### Requirement
Find how many lines of the records hold the string "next" and reply with only that total.

### Given entries
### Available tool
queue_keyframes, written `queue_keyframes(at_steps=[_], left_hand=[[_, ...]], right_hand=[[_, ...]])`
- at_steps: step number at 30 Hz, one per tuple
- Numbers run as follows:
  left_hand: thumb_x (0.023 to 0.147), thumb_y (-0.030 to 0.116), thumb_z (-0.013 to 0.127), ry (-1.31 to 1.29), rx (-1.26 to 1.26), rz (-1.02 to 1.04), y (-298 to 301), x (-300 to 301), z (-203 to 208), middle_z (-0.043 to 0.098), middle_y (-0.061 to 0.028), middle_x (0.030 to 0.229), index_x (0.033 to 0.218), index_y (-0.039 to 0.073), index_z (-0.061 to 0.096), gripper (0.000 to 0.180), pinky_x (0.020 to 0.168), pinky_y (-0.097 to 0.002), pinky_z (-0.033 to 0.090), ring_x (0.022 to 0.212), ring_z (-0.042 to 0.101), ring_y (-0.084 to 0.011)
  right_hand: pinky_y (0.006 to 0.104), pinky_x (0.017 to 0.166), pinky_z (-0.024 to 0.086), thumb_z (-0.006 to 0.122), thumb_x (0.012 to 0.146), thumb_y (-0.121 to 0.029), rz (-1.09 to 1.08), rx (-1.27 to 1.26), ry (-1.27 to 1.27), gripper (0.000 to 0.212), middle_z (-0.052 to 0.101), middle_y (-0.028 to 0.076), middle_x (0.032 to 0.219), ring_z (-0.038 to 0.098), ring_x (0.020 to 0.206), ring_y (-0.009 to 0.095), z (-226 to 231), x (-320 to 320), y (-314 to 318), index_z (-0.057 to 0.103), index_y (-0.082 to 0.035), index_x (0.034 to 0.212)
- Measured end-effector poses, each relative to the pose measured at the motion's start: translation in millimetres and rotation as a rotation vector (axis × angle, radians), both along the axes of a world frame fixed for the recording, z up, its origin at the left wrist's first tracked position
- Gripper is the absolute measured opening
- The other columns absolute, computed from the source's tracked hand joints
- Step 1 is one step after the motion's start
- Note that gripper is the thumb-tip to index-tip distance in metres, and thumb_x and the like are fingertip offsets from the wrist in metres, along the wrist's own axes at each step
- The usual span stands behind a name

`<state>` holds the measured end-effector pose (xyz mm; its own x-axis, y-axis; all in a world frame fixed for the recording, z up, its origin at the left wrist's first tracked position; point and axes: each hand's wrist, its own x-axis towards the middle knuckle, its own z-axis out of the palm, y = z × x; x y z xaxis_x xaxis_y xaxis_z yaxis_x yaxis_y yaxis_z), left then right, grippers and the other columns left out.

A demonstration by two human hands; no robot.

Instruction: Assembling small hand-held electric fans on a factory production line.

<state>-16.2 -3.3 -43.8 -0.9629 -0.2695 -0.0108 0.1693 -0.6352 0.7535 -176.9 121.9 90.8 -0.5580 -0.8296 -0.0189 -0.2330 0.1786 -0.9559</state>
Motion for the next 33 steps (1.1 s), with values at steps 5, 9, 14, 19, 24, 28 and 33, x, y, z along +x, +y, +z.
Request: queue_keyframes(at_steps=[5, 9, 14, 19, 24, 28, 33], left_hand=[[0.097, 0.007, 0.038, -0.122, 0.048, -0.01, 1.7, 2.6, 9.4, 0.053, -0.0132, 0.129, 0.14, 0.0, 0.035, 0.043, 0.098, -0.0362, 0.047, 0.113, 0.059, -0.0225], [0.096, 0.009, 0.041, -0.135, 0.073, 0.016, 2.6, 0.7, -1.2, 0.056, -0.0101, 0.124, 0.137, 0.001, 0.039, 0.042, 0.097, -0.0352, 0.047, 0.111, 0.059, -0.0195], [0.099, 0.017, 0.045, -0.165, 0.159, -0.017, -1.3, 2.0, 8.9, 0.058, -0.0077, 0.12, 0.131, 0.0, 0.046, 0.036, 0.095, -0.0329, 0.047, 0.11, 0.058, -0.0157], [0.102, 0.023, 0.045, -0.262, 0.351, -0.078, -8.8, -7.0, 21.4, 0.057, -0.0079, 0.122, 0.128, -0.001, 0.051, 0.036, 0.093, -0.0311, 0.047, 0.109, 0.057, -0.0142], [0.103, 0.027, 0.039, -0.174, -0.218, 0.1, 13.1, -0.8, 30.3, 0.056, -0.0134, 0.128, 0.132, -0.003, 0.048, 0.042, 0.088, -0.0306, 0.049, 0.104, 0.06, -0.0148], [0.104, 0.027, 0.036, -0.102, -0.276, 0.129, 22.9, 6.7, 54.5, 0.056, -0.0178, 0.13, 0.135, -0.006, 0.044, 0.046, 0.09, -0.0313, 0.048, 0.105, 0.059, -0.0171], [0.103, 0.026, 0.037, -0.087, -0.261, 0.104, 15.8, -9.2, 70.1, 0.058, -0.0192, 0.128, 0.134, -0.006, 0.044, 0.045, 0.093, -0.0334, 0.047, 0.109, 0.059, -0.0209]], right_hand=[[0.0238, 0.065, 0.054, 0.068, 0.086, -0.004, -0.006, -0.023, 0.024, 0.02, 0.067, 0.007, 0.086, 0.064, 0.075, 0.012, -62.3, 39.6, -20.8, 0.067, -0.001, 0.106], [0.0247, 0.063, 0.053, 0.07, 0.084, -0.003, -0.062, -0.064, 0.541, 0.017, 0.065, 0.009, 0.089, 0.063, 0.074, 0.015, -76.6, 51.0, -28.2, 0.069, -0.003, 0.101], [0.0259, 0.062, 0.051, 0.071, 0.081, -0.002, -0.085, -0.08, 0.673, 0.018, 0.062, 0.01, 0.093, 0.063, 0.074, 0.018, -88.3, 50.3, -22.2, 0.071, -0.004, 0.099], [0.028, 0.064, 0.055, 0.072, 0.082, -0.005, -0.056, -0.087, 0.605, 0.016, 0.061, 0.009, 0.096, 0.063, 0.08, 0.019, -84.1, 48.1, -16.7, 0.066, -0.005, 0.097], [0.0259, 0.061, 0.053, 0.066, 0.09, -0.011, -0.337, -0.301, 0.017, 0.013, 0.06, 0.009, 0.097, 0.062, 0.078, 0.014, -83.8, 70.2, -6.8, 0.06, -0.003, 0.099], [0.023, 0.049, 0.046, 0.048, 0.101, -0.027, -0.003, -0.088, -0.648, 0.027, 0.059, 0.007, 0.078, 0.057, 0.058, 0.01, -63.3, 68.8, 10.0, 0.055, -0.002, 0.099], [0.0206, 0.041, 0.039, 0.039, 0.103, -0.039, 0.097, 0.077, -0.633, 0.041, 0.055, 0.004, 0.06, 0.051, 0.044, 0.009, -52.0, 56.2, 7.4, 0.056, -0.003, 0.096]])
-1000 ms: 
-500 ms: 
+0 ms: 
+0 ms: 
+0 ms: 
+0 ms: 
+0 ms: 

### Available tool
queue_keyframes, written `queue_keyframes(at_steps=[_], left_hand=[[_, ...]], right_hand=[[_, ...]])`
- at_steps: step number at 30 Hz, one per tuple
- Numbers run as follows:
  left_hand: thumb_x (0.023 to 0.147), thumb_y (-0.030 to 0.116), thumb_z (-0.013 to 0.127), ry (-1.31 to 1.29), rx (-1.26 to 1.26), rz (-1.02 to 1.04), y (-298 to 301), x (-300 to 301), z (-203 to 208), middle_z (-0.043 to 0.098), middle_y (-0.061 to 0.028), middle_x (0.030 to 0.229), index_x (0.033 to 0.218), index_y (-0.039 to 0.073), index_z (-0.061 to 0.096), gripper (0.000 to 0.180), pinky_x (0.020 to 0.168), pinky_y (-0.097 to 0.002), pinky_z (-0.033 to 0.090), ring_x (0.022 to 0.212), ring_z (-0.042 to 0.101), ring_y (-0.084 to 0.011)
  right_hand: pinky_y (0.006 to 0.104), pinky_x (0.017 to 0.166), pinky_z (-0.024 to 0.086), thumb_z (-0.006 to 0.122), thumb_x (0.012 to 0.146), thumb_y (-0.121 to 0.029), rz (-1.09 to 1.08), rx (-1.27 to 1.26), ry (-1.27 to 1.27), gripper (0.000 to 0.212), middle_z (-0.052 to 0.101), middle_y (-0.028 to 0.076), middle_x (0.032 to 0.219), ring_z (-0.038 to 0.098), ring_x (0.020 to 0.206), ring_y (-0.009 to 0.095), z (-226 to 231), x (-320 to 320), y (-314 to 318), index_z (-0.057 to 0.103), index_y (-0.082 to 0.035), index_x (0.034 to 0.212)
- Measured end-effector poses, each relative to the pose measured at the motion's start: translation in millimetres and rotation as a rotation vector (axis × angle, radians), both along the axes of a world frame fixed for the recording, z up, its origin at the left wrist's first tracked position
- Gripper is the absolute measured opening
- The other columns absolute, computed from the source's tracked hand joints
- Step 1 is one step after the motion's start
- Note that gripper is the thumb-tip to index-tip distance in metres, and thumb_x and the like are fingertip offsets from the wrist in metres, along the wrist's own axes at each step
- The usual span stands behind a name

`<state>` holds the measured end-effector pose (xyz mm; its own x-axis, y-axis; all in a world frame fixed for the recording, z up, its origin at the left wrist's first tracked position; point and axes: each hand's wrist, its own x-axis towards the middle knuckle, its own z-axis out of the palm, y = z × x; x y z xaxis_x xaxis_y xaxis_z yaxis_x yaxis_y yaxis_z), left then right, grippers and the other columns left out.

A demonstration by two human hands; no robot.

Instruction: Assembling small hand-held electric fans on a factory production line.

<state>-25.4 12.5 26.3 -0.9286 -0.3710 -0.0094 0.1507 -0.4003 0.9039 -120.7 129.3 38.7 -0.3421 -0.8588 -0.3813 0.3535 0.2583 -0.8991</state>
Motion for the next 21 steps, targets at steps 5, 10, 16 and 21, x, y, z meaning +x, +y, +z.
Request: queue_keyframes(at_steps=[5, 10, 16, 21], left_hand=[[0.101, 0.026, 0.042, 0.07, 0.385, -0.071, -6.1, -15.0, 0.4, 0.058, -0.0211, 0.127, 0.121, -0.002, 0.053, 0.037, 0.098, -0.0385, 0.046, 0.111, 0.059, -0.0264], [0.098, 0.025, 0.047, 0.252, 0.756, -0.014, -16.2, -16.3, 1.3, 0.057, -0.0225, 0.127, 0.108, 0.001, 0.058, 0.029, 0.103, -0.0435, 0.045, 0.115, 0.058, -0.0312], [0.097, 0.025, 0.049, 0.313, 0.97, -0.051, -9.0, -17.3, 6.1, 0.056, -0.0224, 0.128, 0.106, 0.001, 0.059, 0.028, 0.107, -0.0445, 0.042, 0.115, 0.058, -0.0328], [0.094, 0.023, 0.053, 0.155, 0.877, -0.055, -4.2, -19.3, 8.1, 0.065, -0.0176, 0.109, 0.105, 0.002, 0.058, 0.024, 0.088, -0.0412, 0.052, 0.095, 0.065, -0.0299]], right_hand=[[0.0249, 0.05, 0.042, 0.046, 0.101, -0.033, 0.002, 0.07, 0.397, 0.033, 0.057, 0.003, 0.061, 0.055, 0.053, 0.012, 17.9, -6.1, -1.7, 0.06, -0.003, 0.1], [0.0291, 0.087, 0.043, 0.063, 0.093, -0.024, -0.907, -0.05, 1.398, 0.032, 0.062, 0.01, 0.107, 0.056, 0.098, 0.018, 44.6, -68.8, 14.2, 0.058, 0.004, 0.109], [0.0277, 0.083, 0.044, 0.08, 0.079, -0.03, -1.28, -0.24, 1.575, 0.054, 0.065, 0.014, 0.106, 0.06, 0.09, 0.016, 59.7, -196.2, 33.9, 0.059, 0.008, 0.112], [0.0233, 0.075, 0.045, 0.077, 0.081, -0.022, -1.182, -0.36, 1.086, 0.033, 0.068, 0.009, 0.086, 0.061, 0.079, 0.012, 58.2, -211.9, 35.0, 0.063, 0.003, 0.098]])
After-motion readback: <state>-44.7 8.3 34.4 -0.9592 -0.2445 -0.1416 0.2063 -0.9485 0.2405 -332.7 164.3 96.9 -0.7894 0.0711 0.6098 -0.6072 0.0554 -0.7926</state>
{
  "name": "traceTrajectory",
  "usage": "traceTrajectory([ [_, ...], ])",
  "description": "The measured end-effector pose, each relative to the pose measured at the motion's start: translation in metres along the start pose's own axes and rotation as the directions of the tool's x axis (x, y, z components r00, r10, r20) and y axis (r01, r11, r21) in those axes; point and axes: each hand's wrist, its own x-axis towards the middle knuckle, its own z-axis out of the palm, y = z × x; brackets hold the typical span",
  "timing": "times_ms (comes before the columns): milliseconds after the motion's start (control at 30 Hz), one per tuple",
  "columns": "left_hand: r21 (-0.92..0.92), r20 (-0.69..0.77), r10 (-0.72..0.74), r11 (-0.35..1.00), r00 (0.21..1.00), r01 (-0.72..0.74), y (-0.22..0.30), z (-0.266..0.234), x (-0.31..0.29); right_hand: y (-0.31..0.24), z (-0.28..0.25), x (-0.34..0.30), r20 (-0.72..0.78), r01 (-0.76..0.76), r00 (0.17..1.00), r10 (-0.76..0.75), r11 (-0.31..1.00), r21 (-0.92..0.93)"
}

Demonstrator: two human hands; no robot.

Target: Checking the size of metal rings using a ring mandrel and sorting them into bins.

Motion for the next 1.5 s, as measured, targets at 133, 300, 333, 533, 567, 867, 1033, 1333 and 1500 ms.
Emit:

### Answer to the exercise
3